Gli anni che seguirono non furono sempre facili. Il lavoro al Partito, al sindacato Fiom, al Gruppo Difesa delle Donne, all’Anpi. Poi il trasferimento a Roma al seguito di Giovanni Pesce nominato responsabile della commissione di Vigilanza, una specie di scorta armata al segretario Togliatti vittima il 14 luglio 1948 dell’attentato Pallante. Onorina Brambilla Pesce si era ricavata un posticino a Botteghe Oscure nella segreteria di Pietro Secchia. Il soggiorno nella capitale durò circa un anno. Pesce non tollerava il comportamento troppo disinvolto di Giulio Seniga, il suo vice, uomo di Secchia, ex partigiano nell’Ossola. Fu l’occasione per tornare nell’amata Milano. Pesce infatti abbandonò l’incarico perché i suoi rilievi su Seniga non erano stati valutati con il rigore dovuto dai vertici del Partito. Nel 1954 i sospetti di Pesce si sarebbero rivelati esatti. L’uomo di Secchia era sparito con la cassa del Partito e i documenti. Per chi non si è mai saputo e molto fantasticato.

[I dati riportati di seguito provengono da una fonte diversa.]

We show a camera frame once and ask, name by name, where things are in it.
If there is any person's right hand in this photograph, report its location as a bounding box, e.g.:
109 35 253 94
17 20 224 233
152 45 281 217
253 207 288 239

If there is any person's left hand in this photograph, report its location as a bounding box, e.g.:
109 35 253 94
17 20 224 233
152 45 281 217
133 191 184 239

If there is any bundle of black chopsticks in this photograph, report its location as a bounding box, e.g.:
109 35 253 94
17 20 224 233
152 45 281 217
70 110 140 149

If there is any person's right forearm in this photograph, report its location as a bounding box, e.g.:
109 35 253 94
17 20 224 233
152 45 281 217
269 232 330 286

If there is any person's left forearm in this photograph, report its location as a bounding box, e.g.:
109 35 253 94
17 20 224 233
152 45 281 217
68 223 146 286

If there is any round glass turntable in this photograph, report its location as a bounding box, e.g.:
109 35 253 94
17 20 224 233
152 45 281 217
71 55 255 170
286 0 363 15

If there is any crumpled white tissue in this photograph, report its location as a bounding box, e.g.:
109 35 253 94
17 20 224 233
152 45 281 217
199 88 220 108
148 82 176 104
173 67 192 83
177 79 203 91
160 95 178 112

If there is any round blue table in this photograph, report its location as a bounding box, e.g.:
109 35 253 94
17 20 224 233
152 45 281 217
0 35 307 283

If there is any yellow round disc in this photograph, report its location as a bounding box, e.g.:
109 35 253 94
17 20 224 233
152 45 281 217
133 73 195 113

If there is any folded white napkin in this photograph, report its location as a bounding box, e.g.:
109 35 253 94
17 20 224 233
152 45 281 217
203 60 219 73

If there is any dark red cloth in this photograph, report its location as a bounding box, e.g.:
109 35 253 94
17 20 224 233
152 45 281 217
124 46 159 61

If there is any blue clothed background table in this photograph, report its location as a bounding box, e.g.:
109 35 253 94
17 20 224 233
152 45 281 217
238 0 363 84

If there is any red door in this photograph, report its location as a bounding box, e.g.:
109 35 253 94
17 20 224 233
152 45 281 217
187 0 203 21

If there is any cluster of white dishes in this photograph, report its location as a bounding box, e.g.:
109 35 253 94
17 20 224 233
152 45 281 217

Era cominciata frattanto la stagione della repressione. Il carcere per i partigiani, i licenziamenti per gli operai. La “guerra fredda” stava lasciando il segno in quella parte del Paese che si era battuta per la libertà. Non era la povertà ma certo la situazione si fatta difficile per tutti. Era nato il Msi, il partito dei fascisti. Il gover- no Parri era caduto alla fine del ’45. Per Onorina e Giovanni Pesce un raggio di sole: Giovanni trovò lavoro come rappresentante di commercio per il Caffè Kluzer, una grande società svizzera. La vita fu più serena. Nel 1951 nacque Tiziana. I Pesce aprirono anche il Bistrot, un locale di liquori e vini. Onorina, divisa fra Partito e il sindacato, cominciò a battere in lungo e in largo le scuole portando a migliaia di ragazzi le voce alta della Resistenza. Una missione vissuta con passione e con coraggio. Ai giovani crede- va. Non aveva mai perso la speranza. “Vostro dovere è sapere”, diceva loro. E non mancava mai all’impegno di questa didattica di base, a questo rito quotidiano.

Il 27 luglio 2007 Giovanni, il marito, il compagno, il maestro, il comandante partigiano, se ne andò. Ricordo Onorina il giorno dei funerali, tre giorni dopo, a Palazzo Marino nella Sala Alessi, ritta, fiera davanti alla bara di “Visone” salutato dal presidente della Camera dei deputati Bertinotti, dal sindaco Moratti e da una grande folla di compagni e amici. C’era anche il picchetto militare a rendere gli onori dovuti ad una medaglia d’oro. S’era levato il canto dell’Internazionale e poi quello di Bella Ciao.

Gli stessi che il 9 novembre di due anni dopo avevano accompagnato alla Camera del Lavoro i funerali civili di Onorina Pesce. “Sandra” aveva sofferto molto la morte di “Visone”. “Quando cala il sole – diceva – chiudo le persiane perché non amo il buio della notte”.

Ora riposa al Famedio, il tempio dei milanesi illustri, accanto al compagno della vita.